International Journal of Wildland Fire International Journal of Wildland Fire Society
Journal of the International Association of Wildland Fire
RESEARCH ARTICLE

Assessment of burn severity in Middle Povozhje with Landsat multitemporal data

Eldar Kurbanov A B , Oleg Vorobyev A , Sergey Leznin A , Yulia Polevshikova A and Ekaterina Demisheva A
+ Author Affiliations
- Author Affiliations

A Centre for Sustainable Forest Management and Remote Sensing, Volga State University of Technology 424000 Ploshad Lenina, 3, Yoshkar-Ola, Mari El, Russian Federation.

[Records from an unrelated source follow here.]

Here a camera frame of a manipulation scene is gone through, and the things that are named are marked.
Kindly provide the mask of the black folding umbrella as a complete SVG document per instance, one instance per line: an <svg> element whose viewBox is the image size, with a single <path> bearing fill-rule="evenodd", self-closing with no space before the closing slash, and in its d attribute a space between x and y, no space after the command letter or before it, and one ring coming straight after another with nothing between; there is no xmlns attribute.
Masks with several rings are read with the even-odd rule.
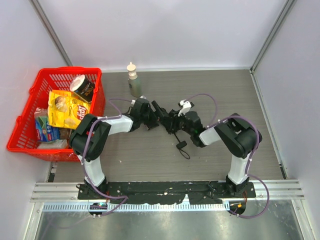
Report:
<svg viewBox="0 0 320 240"><path fill-rule="evenodd" d="M191 158L190 155L183 150L183 148L187 146L187 142L185 140L181 141L177 136L179 127L176 124L176 120L178 116L175 114L174 110L172 114L168 113L167 110L163 107L161 107L160 110L161 116L159 117L159 122L163 125L169 135L174 135L174 137L178 141L176 148L185 159L189 160Z"/></svg>

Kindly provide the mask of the red plastic basket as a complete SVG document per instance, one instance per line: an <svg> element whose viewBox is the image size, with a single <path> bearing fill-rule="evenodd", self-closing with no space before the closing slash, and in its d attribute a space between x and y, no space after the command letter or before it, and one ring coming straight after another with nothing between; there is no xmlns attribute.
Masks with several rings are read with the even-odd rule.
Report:
<svg viewBox="0 0 320 240"><path fill-rule="evenodd" d="M49 92L52 90L67 91L75 76L84 74L95 84L90 113L103 116L106 99L102 84L102 71L96 67L63 66L41 69L32 87L23 112L16 118L16 123L6 148L9 152L23 153L48 162L78 162L78 157L70 148L39 149L34 112L37 107L48 106Z"/></svg>

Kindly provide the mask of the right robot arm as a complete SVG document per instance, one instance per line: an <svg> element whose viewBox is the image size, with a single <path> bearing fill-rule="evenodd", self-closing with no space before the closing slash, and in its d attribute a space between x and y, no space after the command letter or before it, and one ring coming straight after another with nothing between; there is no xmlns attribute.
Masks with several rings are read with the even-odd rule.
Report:
<svg viewBox="0 0 320 240"><path fill-rule="evenodd" d="M169 132L184 131L192 143L200 148L222 141L231 153L230 170L226 176L226 189L232 195L242 194L249 182L249 168L262 135L244 117L234 113L217 123L204 127L195 111L173 115Z"/></svg>

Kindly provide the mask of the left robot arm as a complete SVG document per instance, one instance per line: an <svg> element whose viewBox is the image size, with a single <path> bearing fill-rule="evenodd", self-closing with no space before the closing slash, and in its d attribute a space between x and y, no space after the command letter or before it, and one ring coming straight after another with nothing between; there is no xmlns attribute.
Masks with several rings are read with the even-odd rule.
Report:
<svg viewBox="0 0 320 240"><path fill-rule="evenodd" d="M86 114L72 132L69 146L77 155L84 172L84 184L96 194L105 197L108 181L103 173L101 154L107 138L119 133L130 133L145 125L148 130L157 127L158 117L151 103L144 98L131 101L125 113L117 116Z"/></svg>

B Corresponding author. Email: kurbanovea@volgatech.net

International Journal of Wildland Fire 26(9) 772-782 https://doi.org/10.1071/WF16141
Submitted: 21 October 2015  Accepted: 20 June 2017   Published: 7 September 2017

Abstract

Forests of Middle Povolzhje in the Russian Federation were seriously affected by severe wildfires in 2010. The importance of accurate estimation of burn severity levels is because fire-affected areas may have important societal, ecological and economic consequences to the region. The aim of the study was to explore the performance of the differenced Normalized Burn Ratio (dNBR) and Composite Burn Index (CBI) to evaluate the burnt forest areas of the 2010 wildfires in the Republics of Mari El and Chuvashia of the Russian Federation with the use of Landsat-5 Thematic Mapper (TM) time series images. In total, 625 forest sites were sampled for ground-based burn severity data following the CBI protocol. Both datasets for Mari El and Chuvashia were statistically similar with correlation coefficients of 0.87, which confirms pooling them into a single dataset for the forests of Middle Povozhje. A non-linear third-degree polynomial model form of third order best represented the relationship (R2 = 0.79) between the dNBR and CBI data. Our model estimates that the total forest burnt area on the study area was 113 000 ha in 2010, mostly in coniferous stands. Almost half (45.9% or 51 900 ha) of the burnt forest areas were classified in the high-severity category. The accuracy assessment shows that severity classification results were accurate for estimating burn severity levels, with both producer’s and user’s accuracies higher than 80% for the unburned, low and high classes. Lower user and producer accuracies were noticed for the moderate class of burn severity.

Additional keywords: CBI, dNBR, forests, land-use change, Russia, wildfires.